Marmo: forza dell’immagine e della poesia
Caratteri esclusivi di un materiale straordinario

Charles Louis de Sècondat, barone di Montesqieu, non fu soltanto il fondatore della teoria di divisione dei poteri, alla base delle moderne democrazie. Nel corso del suo viaggio del 1728 in Italia, di cui ebbe a denunciare la decadenza in forme talvolta icastiche, non si sottrasse al fascino delle sue antichità, ed in primo luogo dei suoi marmi, affermando che a Roma «anche le pietre parlano» e precedendo di poco Johann Wolfgang Goethe, assertore del celebre assunto secondo cui il marmo dei Fori deve essere ammirato ma anche «ascoltato» in quanto testimone di antiche glorie e di valori perenni.

Non basta. Quando François René de Chateaubriand, nel 1803, venne inviato a Roma da Napoleone con l’incarico di segretario d’ambasciata, non fece mistero del fascino che i monumenti antichi esercitarono su di lui, fino al punto da «riempirsi le tasche con frammenti di porfido e di alabastro». Era la conferma di una straordinaria suggestione che la pietra esercitava su taluni spiriti particolarmente attenti al suo linguaggio simbolico ed a valori mutuati, ad un tempo, dal romanticismo e dall’illuminismo. Del resto, erano passati poco più di due secoli da quando l’Abate Agostino Del Riccio aveva affermato, non a caso da Carrara, che anche il marmo ha un’anima: quella che lo scultore è capace di immettere nella materia prima.

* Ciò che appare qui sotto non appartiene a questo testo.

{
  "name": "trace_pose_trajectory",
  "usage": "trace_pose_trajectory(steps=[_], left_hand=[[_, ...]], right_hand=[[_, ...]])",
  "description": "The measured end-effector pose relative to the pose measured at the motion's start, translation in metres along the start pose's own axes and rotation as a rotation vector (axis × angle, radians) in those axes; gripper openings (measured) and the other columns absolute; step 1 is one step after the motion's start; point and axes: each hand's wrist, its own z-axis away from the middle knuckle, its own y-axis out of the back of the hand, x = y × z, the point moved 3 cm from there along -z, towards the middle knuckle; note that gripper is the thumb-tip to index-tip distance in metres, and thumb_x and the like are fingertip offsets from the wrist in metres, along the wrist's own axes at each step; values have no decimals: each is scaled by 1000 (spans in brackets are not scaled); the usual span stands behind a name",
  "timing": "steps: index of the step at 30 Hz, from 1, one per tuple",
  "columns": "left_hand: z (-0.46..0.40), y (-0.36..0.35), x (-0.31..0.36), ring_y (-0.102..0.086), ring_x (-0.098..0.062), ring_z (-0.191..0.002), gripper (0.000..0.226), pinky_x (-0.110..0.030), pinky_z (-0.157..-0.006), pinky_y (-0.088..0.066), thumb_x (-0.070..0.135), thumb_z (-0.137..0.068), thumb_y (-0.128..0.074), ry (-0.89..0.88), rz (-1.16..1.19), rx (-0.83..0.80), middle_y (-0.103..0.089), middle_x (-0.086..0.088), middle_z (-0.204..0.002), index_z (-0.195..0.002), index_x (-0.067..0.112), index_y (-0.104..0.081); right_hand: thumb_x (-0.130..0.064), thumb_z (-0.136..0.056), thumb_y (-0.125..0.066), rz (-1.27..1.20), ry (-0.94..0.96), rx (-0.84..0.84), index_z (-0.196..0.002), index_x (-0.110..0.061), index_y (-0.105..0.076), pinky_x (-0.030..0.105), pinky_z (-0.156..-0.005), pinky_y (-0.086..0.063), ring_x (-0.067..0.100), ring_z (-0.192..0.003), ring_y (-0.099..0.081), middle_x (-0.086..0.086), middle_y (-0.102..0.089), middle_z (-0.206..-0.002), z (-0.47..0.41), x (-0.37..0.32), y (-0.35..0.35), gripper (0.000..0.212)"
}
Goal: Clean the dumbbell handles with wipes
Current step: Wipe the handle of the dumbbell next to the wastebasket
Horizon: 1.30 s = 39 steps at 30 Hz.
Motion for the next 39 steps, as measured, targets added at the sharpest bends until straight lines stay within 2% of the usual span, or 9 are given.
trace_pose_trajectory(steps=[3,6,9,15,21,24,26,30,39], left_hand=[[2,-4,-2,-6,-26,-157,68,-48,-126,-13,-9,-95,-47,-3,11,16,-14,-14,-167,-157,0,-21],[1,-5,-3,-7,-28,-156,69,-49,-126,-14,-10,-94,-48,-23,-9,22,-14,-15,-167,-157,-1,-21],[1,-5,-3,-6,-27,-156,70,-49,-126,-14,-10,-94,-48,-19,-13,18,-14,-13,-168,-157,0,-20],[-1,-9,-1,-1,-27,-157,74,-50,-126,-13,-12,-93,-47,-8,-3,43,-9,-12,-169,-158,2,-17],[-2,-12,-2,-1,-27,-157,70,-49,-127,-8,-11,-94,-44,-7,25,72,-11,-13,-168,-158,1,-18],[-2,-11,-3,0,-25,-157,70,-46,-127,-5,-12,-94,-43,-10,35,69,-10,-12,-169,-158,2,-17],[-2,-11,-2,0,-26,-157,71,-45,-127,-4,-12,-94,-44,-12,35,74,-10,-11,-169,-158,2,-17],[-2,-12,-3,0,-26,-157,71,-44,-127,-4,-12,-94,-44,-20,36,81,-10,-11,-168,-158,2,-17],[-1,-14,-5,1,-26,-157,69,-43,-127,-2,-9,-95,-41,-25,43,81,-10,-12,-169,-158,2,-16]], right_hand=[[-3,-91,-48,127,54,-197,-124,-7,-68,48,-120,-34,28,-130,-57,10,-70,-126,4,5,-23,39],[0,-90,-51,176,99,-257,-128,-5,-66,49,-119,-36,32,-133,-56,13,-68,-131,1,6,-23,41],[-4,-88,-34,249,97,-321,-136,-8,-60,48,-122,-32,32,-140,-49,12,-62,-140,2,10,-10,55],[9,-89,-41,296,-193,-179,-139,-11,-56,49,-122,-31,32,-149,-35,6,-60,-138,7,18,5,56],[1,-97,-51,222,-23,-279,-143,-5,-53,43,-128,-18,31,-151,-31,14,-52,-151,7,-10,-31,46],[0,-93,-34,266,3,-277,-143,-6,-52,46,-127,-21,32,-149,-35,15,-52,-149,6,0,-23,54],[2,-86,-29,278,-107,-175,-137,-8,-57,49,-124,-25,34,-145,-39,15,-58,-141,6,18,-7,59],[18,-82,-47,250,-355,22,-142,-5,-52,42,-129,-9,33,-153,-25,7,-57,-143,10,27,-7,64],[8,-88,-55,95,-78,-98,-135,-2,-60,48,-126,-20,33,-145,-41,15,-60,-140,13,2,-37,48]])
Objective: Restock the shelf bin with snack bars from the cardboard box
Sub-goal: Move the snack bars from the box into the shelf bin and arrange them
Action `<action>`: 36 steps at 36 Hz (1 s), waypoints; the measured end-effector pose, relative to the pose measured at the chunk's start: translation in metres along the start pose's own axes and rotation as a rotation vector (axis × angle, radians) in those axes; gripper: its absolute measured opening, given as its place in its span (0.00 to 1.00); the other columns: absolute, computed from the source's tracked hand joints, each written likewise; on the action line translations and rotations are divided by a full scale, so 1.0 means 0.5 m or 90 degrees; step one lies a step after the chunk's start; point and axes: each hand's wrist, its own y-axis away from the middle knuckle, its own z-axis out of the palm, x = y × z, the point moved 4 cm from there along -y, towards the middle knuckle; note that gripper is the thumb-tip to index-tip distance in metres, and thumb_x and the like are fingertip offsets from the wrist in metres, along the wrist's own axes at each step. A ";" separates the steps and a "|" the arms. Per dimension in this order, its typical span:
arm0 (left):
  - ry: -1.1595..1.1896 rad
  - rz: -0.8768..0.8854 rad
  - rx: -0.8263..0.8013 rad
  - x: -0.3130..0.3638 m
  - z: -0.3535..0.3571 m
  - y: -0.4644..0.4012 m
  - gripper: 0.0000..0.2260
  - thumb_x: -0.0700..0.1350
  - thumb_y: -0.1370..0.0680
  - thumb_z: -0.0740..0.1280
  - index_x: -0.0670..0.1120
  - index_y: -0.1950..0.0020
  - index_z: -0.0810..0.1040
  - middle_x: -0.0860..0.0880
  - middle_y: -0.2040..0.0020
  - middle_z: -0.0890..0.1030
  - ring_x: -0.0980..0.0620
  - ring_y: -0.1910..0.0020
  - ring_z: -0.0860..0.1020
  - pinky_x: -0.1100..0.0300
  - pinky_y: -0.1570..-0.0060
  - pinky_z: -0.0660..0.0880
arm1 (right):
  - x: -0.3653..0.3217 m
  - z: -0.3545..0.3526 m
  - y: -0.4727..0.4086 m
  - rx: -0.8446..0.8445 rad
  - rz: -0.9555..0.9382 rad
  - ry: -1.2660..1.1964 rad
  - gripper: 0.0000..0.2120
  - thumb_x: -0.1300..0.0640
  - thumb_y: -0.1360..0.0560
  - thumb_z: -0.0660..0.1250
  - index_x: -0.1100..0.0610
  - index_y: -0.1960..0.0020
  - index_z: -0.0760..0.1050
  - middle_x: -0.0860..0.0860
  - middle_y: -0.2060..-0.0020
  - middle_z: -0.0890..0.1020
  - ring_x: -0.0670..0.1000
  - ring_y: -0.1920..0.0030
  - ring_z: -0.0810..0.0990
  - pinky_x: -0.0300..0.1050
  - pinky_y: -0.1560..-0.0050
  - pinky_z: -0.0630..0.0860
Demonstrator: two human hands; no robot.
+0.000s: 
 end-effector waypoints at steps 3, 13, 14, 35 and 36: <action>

Qualche decennio dopo Chateaubriand, il tema della pietra come fondamento di valori destinati a trascendere il mondo sensibile sarebbe stato ripreso da Ugo Foscolo e dalla sua commozione davanti alle glorie italiane eternate nei marmi di Santa Croce, senza trascurare il busto di Venere che presiedeva «marmoreo» al tempio profano del suo ultimo amore. Poi, la parabola si sarebbe compiuta con Gabriele d’Annunzio ed il suo inno ai marmi apuani cantati come «sostanza delle forme eterne» ma nello stesso tempo come matrice di «insania» e di «dolore»: non a caso, a metà del Novecento sarebbe stato diffuso il verso di un cavatore di Carrara secondo cui gli uomini del marmo sono «creditori di anima agli occhi del mondo».

Non c’è che dire: la capacità della pietra di parlare al cuore dell’uomo si andava affinando e perfezionando ma aveva origini millenarie, se non addirittura bibliche. Il profeta Daniele aveva dormito sulla nuda terra con un sasso come cuscino, al pari di quanto fece San Francesco due millenni più tardi, ed i primi stiliti avrebbero vissuto per decenni, in odore di santità, in cima alle colonne di granito, quale esempio di pubblica e lunghissima penitenza. E poi, non erano forse di pietra le Tavole della Legge che Mosè aveva ricevuto sulla vetta del Monte Sinai? Non era di marmo ed onice il primo altare della storia, di cui al Libro dell’Esodo? Non era «pietra angolare» quella su cui Pietro avrebbe dovuto costruire la Chiesa Cristiana?

Al di là delle metafore, non c’è dubbio che la pietra abbia una marcia in più, non solo sul piano tecnologico e funzionale, e su quello estetico e decorativo, ma anche in chiave simbolica. A ben vedere, non esistono materiali alternativi che abbiano la stessa valenza, e nello stesso tempo la stessa versatilità d’impiego. Ecco un buon motivo in più per sottolinearne il ruolo a tutto campo, obiettivamente unico, che trascende latitudini e longitudini e si colloca nell’ottica universale.